Work task: Pictures stay out. All the rest of the records must be repeated exactly.

____ Exercise material

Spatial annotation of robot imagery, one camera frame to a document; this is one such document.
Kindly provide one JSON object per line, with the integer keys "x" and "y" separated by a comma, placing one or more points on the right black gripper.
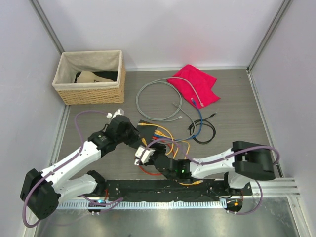
{"x": 161, "y": 148}

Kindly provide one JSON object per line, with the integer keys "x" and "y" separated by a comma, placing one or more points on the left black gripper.
{"x": 135, "y": 135}

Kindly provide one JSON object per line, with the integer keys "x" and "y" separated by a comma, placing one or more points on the black network switch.
{"x": 147, "y": 132}

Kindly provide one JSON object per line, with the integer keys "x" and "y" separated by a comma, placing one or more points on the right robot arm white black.
{"x": 240, "y": 164}

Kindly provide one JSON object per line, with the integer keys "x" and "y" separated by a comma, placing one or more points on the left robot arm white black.
{"x": 44, "y": 190}

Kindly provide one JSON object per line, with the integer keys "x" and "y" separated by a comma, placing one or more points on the wicker basket with liner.
{"x": 72, "y": 63}

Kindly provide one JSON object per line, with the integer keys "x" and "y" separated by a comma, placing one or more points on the beige cloth in basket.
{"x": 92, "y": 77}

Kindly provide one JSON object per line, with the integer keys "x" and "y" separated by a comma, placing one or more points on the pink folded cloth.
{"x": 195, "y": 86}

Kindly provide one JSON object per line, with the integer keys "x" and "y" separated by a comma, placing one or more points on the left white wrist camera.
{"x": 120, "y": 112}

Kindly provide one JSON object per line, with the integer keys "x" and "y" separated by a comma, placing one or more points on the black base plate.
{"x": 167, "y": 191}

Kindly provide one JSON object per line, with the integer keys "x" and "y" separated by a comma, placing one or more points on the white slotted cable duct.
{"x": 82, "y": 204}

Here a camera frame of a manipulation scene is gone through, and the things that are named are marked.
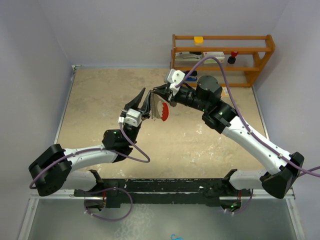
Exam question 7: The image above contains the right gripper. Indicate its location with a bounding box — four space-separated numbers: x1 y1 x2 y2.
152 83 209 112

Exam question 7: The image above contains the red grey key holder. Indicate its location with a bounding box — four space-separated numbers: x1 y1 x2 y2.
150 92 169 122

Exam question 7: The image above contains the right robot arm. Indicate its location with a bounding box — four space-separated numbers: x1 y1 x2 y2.
152 75 304 199

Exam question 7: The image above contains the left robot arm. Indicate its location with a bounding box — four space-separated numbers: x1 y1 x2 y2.
28 90 152 197

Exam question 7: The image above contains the blue stapler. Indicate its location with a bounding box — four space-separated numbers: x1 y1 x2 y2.
186 70 198 82

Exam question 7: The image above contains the grey stapler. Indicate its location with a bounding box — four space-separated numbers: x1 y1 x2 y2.
174 51 203 62

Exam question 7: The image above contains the yellow block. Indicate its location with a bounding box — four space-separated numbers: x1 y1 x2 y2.
193 36 204 46

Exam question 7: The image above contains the white cardboard box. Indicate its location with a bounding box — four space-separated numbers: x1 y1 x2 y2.
202 51 225 64

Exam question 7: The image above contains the wooden shelf rack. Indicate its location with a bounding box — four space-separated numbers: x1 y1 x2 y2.
170 34 276 87

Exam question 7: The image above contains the blue object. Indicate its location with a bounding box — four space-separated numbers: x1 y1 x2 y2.
170 234 184 240

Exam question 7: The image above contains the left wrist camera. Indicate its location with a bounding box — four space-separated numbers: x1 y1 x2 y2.
118 108 142 127

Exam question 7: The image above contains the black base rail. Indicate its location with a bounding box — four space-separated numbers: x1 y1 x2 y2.
74 178 251 208

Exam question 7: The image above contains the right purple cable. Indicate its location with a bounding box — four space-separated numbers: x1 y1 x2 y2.
174 56 320 216

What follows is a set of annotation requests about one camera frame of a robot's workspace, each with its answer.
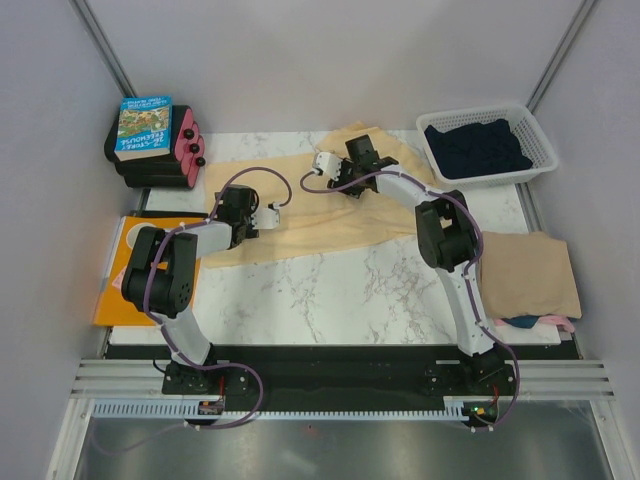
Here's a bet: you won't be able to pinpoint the yellow t-shirt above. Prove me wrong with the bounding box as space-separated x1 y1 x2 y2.
202 122 436 268

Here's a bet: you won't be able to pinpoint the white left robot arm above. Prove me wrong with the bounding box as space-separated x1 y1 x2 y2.
121 185 259 393

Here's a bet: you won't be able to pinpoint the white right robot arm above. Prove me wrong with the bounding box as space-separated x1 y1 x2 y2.
313 135 494 357

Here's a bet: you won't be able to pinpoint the pink and black case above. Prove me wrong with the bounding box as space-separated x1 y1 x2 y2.
104 105 206 189

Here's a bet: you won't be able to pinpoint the yellow mug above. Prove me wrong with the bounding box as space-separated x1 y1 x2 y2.
126 223 146 249

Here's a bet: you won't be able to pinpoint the white plastic basket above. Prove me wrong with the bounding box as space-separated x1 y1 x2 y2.
416 103 559 188

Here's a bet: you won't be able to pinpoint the blue illustrated book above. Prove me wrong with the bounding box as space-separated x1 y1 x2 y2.
114 96 172 161

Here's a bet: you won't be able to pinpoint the navy t-shirt in basket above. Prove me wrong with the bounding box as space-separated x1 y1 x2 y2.
424 119 533 180

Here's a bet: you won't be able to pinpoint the orange board with black border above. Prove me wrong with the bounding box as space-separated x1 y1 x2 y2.
93 211 205 327

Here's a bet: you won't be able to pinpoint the folded beige t-shirt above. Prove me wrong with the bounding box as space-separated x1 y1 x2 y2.
480 231 582 319

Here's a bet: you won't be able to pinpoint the folded pink and blue clothes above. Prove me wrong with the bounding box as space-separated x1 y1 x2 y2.
494 315 575 333

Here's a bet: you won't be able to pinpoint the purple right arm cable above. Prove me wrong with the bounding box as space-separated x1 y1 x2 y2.
298 169 524 432

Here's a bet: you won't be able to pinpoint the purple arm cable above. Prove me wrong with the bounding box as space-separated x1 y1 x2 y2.
298 169 524 432
89 166 294 454

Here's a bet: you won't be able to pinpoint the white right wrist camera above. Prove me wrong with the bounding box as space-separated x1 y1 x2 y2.
312 152 342 181

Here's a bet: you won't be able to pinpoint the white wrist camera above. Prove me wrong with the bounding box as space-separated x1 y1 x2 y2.
251 207 280 230
312 152 342 181

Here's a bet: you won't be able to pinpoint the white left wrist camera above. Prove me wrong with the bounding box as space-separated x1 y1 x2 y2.
251 207 280 230

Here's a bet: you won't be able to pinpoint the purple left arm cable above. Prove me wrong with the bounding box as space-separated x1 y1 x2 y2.
89 166 294 454

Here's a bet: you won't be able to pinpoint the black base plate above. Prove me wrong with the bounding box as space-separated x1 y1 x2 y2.
102 343 521 416

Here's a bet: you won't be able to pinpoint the white slotted cable duct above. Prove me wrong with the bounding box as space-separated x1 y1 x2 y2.
92 399 479 421

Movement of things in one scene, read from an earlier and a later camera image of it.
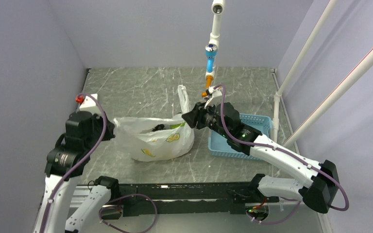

________

Solution to this problem:
Spatial annotation of robot imagery, one camera frame to a document; this is one such document.
Kindly provide one JSON object per line, with the integer keys "x" and "y" separated by a comma, placing one or more points on the right black gripper.
{"x": 161, "y": 148}

Kindly provide one JSON object per line, with the integer keys "x" and "y" separated by a comma, placing one or more points on the left black gripper.
{"x": 135, "y": 135}

Kindly provide one JSON object per line, with the integer keys "x" and "y" separated by a comma, placing one or more points on the black network switch.
{"x": 147, "y": 132}

Kindly provide one JSON object per line, with the integer keys "x" and "y" separated by a comma, placing one or more points on the right robot arm white black.
{"x": 240, "y": 164}

Kindly provide one JSON object per line, with the integer keys "x" and "y" separated by a comma, placing one or more points on the left robot arm white black.
{"x": 44, "y": 190}

Kindly provide one JSON object per line, with the integer keys "x" and "y" separated by a comma, placing one or more points on the wicker basket with liner.
{"x": 72, "y": 63}

Kindly provide one JSON object per line, with the integer keys "x" and "y" separated by a comma, placing one or more points on the beige cloth in basket.
{"x": 92, "y": 77}

Kindly provide one JSON object per line, with the integer keys "x" and "y" separated by a comma, placing one or more points on the pink folded cloth.
{"x": 195, "y": 86}

Kindly provide one JSON object per line, with the integer keys "x" and "y" separated by a comma, placing one or more points on the left white wrist camera.
{"x": 120, "y": 112}

Kindly provide one JSON object per line, with the integer keys "x" and "y" separated by a comma, placing one or more points on the black base plate.
{"x": 167, "y": 191}

Kindly provide one JSON object per line, with the integer keys "x" and "y" separated by a comma, placing one or more points on the white slotted cable duct.
{"x": 82, "y": 204}

Here a camera frame of a manipulation scene is gone through, and the things that are named are marked.
Exam question 7: The image above contains the right gripper. Indicate its location with a bounding box — four space-separated numbers: x1 y1 x2 y2.
152 83 209 112

Exam question 7: The image above contains the red grey key holder. Indicate its location with a bounding box — four space-separated numbers: x1 y1 x2 y2.
150 92 169 122

Exam question 7: The image above contains the right robot arm. Indicate its location with a bounding box — four space-separated numbers: x1 y1 x2 y2.
152 75 304 199

Exam question 7: The image above contains the left robot arm. Indicate its location with a bounding box — four space-separated numbers: x1 y1 x2 y2.
28 90 152 197

Exam question 7: The image above contains the blue stapler. Indicate its location with a bounding box — four space-separated numbers: x1 y1 x2 y2.
186 70 198 82

Exam question 7: The image above contains the grey stapler. Indicate its location with a bounding box — four space-separated numbers: x1 y1 x2 y2.
174 51 203 62

Exam question 7: The image above contains the yellow block. Indicate its location with a bounding box — four space-separated numbers: x1 y1 x2 y2.
193 36 204 46

Exam question 7: The image above contains the white cardboard box. Indicate its location with a bounding box — four space-separated numbers: x1 y1 x2 y2.
202 51 225 64

Exam question 7: The image above contains the wooden shelf rack. Indicate its location with a bounding box — four space-separated numbers: x1 y1 x2 y2.
170 34 276 87

Exam question 7: The image above contains the blue object. Indicate its location with a bounding box — four space-separated numbers: x1 y1 x2 y2.
170 234 184 240

Exam question 7: The image above contains the left wrist camera. Indicate its location with a bounding box — four space-separated numbers: x1 y1 x2 y2.
118 108 142 127

Exam question 7: The image above contains the black base rail. Indicate its location with a bounding box — four space-separated numbers: x1 y1 x2 y2.
74 178 251 208

Exam question 7: The image above contains the right purple cable. Indicate its location with a bounding box — four space-separated numbers: x1 y1 x2 y2.
174 56 320 216

What follows is a set of annotation requests about one camera frame of a robot's workspace, each with its answer.
Here's a bet: you won't be able to pinpoint the yellow t-shirt above. Prove me wrong with the bounding box as space-separated x1 y1 x2 y2.
202 122 436 268

Here's a bet: you won't be able to pinpoint the white left robot arm above. Prove me wrong with the bounding box as space-separated x1 y1 x2 y2.
121 185 259 393

Here's a bet: you won't be able to pinpoint the white right robot arm above. Prove me wrong with the bounding box as space-separated x1 y1 x2 y2.
313 135 494 357

Here's a bet: you won't be able to pinpoint the pink and black case above. Prove me wrong with the bounding box as space-separated x1 y1 x2 y2.
104 105 206 189

Here's a bet: you won't be able to pinpoint the yellow mug above. Prove me wrong with the bounding box as space-separated x1 y1 x2 y2.
126 223 146 249

Here's a bet: you won't be able to pinpoint the white plastic basket above. Prove me wrong with the bounding box as space-separated x1 y1 x2 y2.
416 103 559 188

Here's a bet: you won't be able to pinpoint the blue illustrated book above. Prove me wrong with the bounding box as space-separated x1 y1 x2 y2.
114 96 172 161

Here's a bet: you won't be able to pinpoint the navy t-shirt in basket above. Prove me wrong with the bounding box as space-separated x1 y1 x2 y2.
424 119 533 180

Here's a bet: you won't be able to pinpoint the orange board with black border above. Prove me wrong with the bounding box as space-separated x1 y1 x2 y2.
93 211 205 327

Here's a bet: you won't be able to pinpoint the folded beige t-shirt above. Prove me wrong with the bounding box as space-separated x1 y1 x2 y2.
480 231 582 319

Here's a bet: you won't be able to pinpoint the folded pink and blue clothes above. Prove me wrong with the bounding box as space-separated x1 y1 x2 y2.
494 315 575 333

Here's a bet: you won't be able to pinpoint the purple right arm cable above. Prove me wrong with the bounding box as space-separated x1 y1 x2 y2.
298 169 524 432

Here's a bet: you won't be able to pinpoint the purple arm cable above. Prove me wrong with the bounding box as space-separated x1 y1 x2 y2.
298 169 524 432
89 166 294 454

Here's a bet: you won't be able to pinpoint the white right wrist camera above. Prove me wrong with the bounding box as space-separated x1 y1 x2 y2.
312 152 342 181

Here's a bet: you won't be able to pinpoint the white wrist camera above. Prove me wrong with the bounding box as space-separated x1 y1 x2 y2.
251 207 280 230
312 152 342 181

Here's a bet: you won't be able to pinpoint the white left wrist camera above. Prove me wrong with the bounding box as space-separated x1 y1 x2 y2.
251 207 280 230

Here's a bet: you won't be able to pinpoint the purple left arm cable above. Prove me wrong with the bounding box as space-separated x1 y1 x2 y2.
89 166 294 454

Here's a bet: you won't be able to pinpoint the black base plate above. Prove me wrong with the bounding box as space-separated x1 y1 x2 y2.
102 343 521 416

Here's a bet: you won't be able to pinpoint the white slotted cable duct above. Prove me wrong with the bounding box as space-separated x1 y1 x2 y2.
92 399 479 421

Movement of things in one scene, read from an earlier and a later camera image of it.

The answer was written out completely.